3. En una ocasión, tal día como ayer, primer domingo de adviento, san Juan Pablo II –recién elegido papa– había convocado a los universitarios romanos. “No hay nada que hacer”, le repetían los expertos: Roma no es Cracovia, y los romanos son grandes escépticos. “Soy ateo: no creo en el papa”, solían repetir los estudiantes con su habitual y casi eterna sorna romana. Pero el papa Wojtyla había querido convocarlos y, ya que las estructuras oficiales no funcionaron, se pasó al sistema del boca a boca, del uno a uno, de una a una. Grupos de individuos descontrolados se lanzaron pues, invitación en mano, a hablar con los estudiantes de las universidades romanas. Y fueron distribuyendo todos los biglietti que pudieron. Pues bien: el día de marras estaba el papa polaco asomado a la ventana que daba a la plaza de san Pedro, y aquello no parecía especialmente animado. No había mucho ambiente: allí venían dos, después otros tres, otras dos, otros cuatro… Al final, cuando el papa bajó para celebrar la santa misa, ¡la basílica estaba abarrotada! Fue uno a uno, una a una… Por si fuera poco, nosotros tenemos ahora la prolongación de las redes sociales, wattsapp y otros medios digitales, que nos permiten llegar a ese mar sin orillas que es el espacio virtual. Allí podemos pescar todavía más personas para Cristo. Ese es el apostolado, como hizo Juan el Bautista: se quitó de en medio y dijo: “ese (ahí), ese es el Cordero de Dios”. Y perdió a sus discípulos, pero los ganó para Cristo.

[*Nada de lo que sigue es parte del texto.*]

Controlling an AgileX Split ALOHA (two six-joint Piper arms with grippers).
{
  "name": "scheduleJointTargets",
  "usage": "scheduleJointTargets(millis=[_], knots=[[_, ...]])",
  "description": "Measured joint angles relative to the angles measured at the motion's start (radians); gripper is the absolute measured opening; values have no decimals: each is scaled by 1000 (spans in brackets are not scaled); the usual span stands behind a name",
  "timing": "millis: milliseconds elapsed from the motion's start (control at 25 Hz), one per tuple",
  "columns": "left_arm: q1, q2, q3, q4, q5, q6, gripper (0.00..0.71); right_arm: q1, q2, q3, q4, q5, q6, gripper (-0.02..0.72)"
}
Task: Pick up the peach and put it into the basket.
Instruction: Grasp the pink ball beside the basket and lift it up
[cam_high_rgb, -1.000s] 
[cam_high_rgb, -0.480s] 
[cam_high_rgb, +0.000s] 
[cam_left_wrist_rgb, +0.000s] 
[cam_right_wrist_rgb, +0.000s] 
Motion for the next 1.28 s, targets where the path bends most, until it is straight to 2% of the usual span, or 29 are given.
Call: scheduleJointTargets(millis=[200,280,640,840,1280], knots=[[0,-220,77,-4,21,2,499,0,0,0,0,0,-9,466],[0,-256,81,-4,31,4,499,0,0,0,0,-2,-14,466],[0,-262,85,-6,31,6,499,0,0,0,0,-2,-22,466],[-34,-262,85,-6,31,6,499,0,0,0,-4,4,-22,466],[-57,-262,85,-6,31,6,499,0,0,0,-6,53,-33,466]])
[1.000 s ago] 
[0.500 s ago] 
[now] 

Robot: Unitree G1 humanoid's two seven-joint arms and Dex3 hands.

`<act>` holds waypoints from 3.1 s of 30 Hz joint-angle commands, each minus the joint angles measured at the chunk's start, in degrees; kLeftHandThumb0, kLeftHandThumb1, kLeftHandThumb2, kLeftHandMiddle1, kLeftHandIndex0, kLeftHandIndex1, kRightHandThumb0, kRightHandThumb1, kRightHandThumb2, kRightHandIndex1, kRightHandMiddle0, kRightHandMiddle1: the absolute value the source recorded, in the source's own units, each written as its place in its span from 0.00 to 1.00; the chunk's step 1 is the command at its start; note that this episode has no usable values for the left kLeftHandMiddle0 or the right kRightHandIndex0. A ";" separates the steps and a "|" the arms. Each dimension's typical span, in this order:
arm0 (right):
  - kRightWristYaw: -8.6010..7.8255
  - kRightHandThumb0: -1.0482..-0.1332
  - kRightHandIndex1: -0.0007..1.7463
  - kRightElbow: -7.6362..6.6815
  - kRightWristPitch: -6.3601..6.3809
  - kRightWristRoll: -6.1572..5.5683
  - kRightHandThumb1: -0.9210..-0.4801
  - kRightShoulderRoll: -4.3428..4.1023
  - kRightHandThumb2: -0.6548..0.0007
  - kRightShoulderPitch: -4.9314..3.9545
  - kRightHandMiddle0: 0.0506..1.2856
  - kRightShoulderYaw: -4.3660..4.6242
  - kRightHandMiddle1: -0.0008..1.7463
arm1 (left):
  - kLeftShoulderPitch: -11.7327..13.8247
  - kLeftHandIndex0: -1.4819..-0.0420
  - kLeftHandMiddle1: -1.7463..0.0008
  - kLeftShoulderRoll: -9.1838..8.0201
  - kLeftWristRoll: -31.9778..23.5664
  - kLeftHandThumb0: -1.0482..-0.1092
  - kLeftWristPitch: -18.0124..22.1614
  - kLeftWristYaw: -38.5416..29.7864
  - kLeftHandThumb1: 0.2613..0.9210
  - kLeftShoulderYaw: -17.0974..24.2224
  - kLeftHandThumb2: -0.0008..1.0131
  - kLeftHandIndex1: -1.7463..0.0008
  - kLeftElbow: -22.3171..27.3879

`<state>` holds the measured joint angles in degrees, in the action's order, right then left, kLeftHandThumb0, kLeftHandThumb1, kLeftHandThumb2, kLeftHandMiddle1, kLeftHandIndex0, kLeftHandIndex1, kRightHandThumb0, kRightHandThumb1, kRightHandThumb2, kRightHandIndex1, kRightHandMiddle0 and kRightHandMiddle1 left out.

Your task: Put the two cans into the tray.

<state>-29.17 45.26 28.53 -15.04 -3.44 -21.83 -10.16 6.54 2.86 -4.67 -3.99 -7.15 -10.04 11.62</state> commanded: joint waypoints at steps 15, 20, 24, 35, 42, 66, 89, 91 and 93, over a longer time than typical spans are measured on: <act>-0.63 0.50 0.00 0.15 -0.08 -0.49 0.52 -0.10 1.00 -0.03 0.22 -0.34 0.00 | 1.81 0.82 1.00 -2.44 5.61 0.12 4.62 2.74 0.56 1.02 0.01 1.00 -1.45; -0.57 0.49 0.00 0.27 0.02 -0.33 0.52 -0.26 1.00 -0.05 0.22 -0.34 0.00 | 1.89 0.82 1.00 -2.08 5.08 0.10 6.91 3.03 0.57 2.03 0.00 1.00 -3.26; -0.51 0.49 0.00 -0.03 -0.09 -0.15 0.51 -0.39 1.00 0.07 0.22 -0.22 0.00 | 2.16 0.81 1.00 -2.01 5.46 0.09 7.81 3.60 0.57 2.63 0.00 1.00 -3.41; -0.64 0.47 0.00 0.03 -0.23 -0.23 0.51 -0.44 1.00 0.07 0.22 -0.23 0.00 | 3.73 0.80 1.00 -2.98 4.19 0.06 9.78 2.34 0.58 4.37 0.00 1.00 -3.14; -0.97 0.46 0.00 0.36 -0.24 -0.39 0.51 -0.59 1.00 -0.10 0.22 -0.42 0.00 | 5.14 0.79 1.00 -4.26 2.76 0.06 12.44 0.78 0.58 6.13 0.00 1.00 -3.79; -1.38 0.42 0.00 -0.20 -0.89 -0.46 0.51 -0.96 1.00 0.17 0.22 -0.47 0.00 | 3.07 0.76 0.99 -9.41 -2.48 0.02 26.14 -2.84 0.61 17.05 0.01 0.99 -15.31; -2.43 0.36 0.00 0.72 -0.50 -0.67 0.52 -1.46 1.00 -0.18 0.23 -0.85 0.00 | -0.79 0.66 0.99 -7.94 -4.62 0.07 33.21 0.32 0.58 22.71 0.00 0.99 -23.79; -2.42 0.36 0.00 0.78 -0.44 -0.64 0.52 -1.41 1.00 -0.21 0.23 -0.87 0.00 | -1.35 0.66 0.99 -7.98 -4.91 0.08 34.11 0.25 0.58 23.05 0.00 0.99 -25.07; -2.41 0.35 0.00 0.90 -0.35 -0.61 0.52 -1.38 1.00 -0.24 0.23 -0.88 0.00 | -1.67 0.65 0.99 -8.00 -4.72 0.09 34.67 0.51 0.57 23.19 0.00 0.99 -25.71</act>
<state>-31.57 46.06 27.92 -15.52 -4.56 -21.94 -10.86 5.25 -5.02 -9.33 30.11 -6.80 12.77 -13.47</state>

Según la tradición, Andrés predicó el Evangelio en Grecia, mientras otros afirman que llegó también a Estambul, a Kiev e incluso a Escocia en forma de reliquia (esto sí que es viajar: ríete de Erasmus) y murió crucificado en Acaya, en territorio griego. Su nombre y sobre todo el nombre de Cristo llegaron hasta los confines de la tierra entonces conocida. Tuvo una vida útil, llena de fruto. Podemos pedirle a san Andrés la valentía de un apóstol; y podemos pedirlo por la intercesión de María, Madre de misericordia, Madre del amor hermoso (“misericordia es otro nombre del amor”, dijo Benedicto VI): que ella nos ayude a escuchar la voz de Dios en este tiempo de exámenes. Que sepamos escuchar ese “seguidme y os haré pescadores de hombres”. Tal vez podamos decirles a ese, a esa, agotados de tanto estudiar (como he escuchado en más de una ocasión): “Oye, ¿vamos a la novena?”. “Venga, ¡va!”. Y con ese sencillo acto, se podrán animar. Encomendémoslos pues a nuestra Madre inmaculada, Madre de misericordia, y seguro que también ellos encontrarán al Señor y sus palabras que les repiten: “Seguidme y os haré pescadores, pescadoras…”. Que así sea.